There was no structural damage to nearby buildings though it did blow out 1,100 windows, including those of branches of Banco Bilbao Vizcaya Argentaria S.A. and Bancolombia S.A. By 8 am, residents were helping to sweep the broken glass while helicopters flew overhead and soldiers in fatigues patrolled the cordoned off streets.

THE CLUES:

1) The predawn hour of the explosion was strategic to cause the least amount of harm as few people circulate these streets at this time. This is not a FARC trademark: in 2003, the FARC detonated a car bomb in El Nogal Club, killing 37 people and injuring 200. The FARC are about amassing the most amount of casualties.

2) Santos has said the door is “not locked” to peace talks with the FARC. Further, two days prior to the bomb, diplomatic relations between the government of Juan Manuel Santos and Hugo Chavez were restored, having surpassed, somewhat, the episode of FARC camps in Venezuela. The two presidents agreed to beef up patrols along the border and revive trade.
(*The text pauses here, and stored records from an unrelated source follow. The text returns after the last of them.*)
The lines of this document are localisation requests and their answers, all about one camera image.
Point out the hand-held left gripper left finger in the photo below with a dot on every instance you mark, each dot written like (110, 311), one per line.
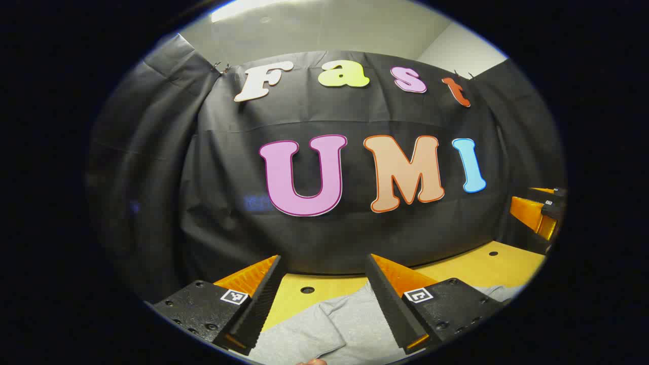
(263, 304)

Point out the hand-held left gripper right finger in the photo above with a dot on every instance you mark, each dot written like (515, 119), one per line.
(393, 309)

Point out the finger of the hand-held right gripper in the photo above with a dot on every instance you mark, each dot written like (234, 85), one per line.
(545, 190)
(532, 215)

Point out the gray zip-neck sweatshirt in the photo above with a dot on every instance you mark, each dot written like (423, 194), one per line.
(329, 329)

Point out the black backdrop cloth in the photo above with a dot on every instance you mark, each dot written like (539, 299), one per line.
(228, 167)

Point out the metal cloth clip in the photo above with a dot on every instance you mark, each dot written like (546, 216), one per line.
(462, 75)
(220, 67)

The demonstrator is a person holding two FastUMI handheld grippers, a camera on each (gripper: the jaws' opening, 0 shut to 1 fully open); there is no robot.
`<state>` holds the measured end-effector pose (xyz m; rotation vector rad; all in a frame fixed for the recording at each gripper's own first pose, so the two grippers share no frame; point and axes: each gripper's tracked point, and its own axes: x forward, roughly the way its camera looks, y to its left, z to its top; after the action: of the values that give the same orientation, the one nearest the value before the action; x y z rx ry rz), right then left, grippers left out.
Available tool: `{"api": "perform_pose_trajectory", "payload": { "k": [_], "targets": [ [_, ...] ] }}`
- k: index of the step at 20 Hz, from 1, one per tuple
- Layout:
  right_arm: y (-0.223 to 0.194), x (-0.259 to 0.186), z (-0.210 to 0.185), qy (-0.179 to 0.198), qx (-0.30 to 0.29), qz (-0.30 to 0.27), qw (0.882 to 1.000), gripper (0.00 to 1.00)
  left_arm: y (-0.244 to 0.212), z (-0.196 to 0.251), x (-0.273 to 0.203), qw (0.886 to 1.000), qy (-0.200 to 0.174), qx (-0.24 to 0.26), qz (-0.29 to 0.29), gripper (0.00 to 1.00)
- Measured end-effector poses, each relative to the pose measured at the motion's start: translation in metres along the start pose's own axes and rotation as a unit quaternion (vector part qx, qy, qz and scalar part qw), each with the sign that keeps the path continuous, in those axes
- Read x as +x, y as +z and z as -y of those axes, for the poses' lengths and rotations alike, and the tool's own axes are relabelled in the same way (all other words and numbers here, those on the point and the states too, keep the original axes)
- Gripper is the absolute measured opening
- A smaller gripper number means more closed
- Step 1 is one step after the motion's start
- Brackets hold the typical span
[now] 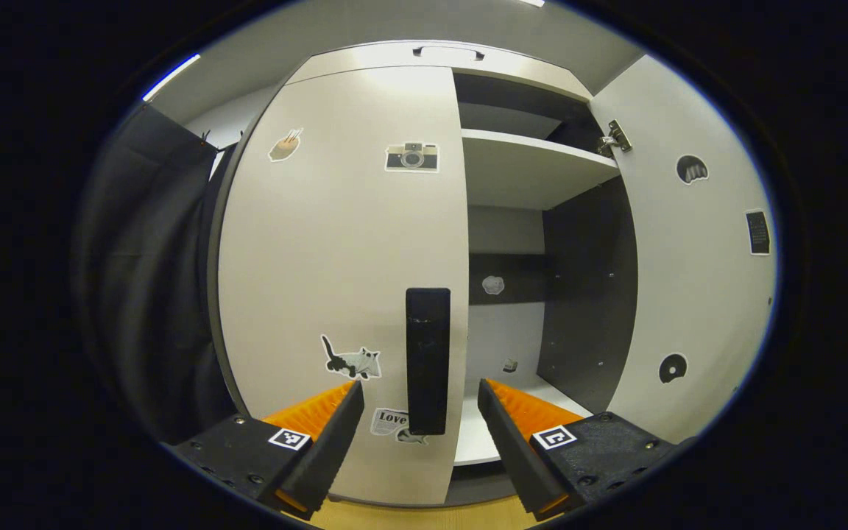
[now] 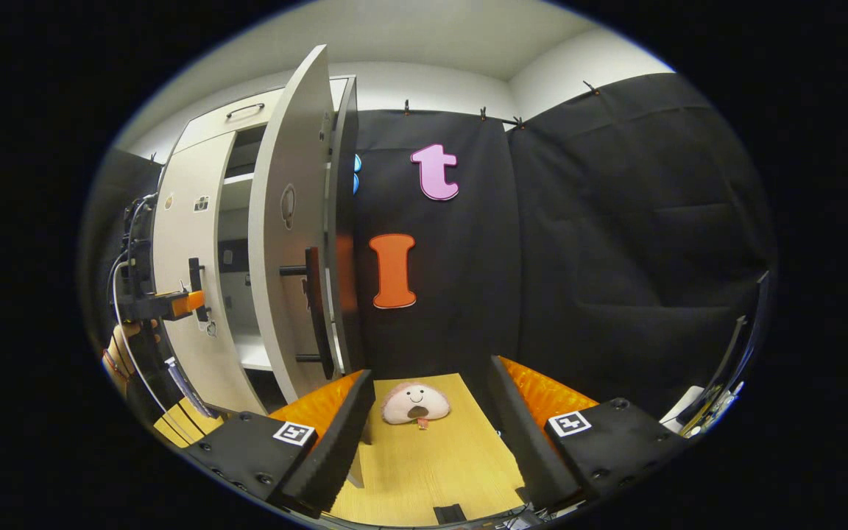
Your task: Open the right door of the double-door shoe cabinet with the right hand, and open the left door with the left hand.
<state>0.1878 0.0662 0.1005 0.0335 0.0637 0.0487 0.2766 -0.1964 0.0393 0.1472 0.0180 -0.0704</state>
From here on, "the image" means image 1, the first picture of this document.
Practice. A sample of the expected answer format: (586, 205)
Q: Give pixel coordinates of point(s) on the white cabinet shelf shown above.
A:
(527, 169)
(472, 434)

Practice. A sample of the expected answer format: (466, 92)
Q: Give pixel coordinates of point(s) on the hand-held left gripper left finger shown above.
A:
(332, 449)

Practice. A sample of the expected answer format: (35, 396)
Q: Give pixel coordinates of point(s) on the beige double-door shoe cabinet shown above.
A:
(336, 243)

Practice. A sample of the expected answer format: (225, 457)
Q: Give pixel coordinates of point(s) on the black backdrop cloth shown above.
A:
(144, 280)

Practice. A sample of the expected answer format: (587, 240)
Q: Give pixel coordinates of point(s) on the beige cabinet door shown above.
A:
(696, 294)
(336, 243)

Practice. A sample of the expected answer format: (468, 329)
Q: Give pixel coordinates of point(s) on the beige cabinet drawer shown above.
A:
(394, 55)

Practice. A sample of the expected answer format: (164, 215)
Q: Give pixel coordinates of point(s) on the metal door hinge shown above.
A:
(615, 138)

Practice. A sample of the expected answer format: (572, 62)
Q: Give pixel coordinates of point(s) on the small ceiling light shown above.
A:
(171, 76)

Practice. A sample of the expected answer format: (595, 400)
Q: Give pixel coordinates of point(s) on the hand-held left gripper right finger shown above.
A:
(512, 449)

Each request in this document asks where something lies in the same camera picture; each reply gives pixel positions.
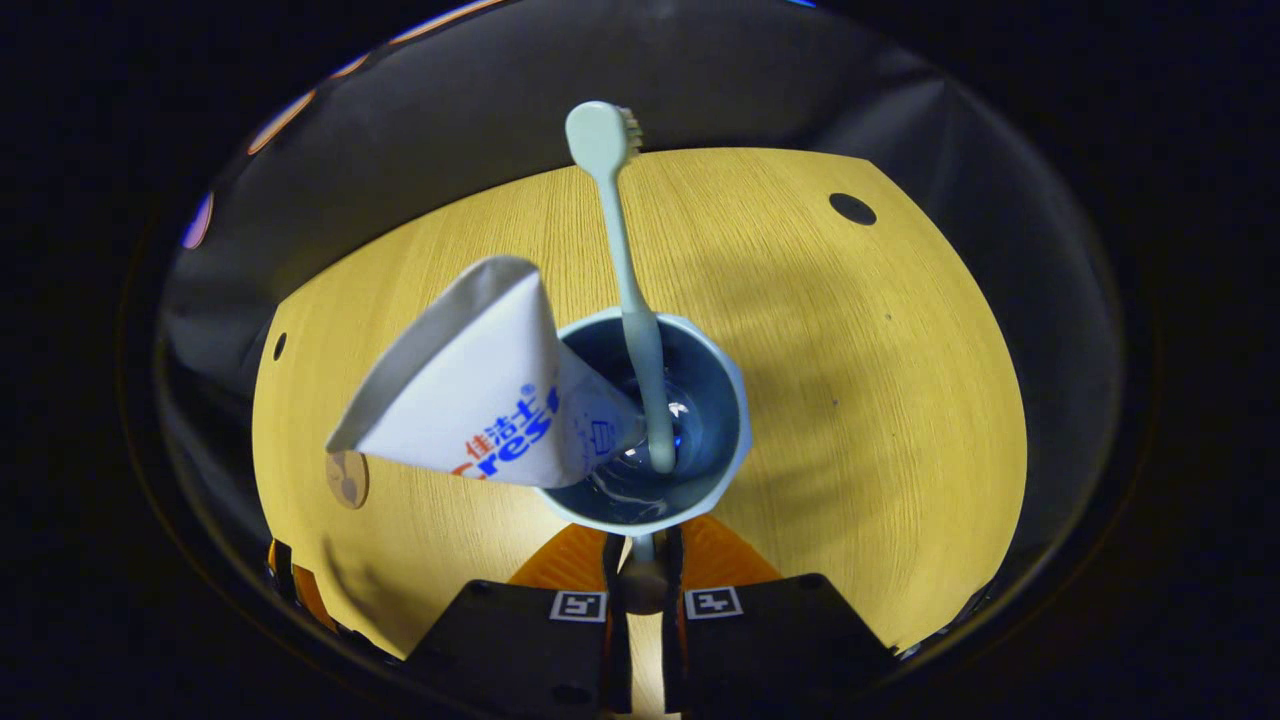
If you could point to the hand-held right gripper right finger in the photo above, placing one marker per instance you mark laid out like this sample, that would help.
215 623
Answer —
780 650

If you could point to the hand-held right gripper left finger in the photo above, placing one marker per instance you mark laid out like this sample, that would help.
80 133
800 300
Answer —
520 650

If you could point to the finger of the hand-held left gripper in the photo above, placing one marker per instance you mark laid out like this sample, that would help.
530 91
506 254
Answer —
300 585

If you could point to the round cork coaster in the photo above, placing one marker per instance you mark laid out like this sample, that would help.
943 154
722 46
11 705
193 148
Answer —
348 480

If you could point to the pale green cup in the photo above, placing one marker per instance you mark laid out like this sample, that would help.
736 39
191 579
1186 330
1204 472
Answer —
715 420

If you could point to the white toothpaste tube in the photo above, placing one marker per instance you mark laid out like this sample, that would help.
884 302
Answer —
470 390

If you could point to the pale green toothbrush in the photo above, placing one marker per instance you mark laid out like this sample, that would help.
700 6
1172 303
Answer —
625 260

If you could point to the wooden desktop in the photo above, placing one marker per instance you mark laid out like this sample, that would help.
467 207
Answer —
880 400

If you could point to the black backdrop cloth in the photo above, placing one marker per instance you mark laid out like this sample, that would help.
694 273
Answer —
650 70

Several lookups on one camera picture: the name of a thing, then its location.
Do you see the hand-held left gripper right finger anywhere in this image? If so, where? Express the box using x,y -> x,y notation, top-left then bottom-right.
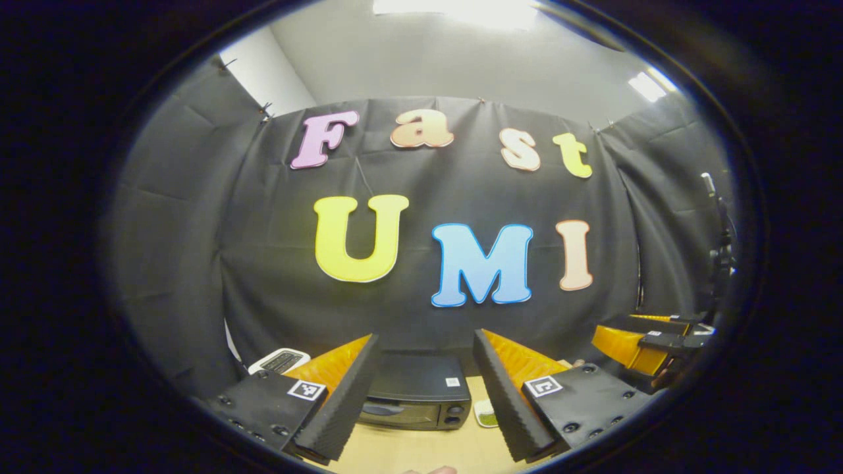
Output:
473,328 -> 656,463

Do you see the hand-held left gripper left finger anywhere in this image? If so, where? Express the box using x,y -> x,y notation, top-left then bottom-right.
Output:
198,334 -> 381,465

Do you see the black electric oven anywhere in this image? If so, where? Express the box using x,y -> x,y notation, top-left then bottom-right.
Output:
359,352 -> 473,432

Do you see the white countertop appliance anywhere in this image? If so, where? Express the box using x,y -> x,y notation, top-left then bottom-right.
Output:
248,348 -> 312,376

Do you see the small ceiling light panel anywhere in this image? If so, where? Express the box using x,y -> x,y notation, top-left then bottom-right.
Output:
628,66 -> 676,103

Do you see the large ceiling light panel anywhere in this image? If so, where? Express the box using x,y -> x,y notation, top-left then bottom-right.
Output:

Who wants to sabotage any rapprochment to the FARC?

ONE FURTHER CLUE:

A military man reported the car stolen in late July. This prompts the mind to make the leaps: There is a historical collusion between the military and right-wing groups.

WHO DUNNO IT?

Far-right-wing groups, of course.

But which ones? The splinter groups that have surfaced after the supposed demobilization of the AUC, the United Self-Defense Forces of Colombia, are not entirely clear—not yet, at least; until now, the Black Eagles have been the most public. In Nariño, one man told Human Rights Watch: “The Black Eagles interrogate us, with the police 20 meters away… You can’t trust the army or the police because they’re practically with the guys.”

Until now, these far-right-wing gangs had shown their presence in Medellín, Chocó, Meta and Nariño. Little is yet known about the political tendencies, if any besides anti-FARC, of these groups.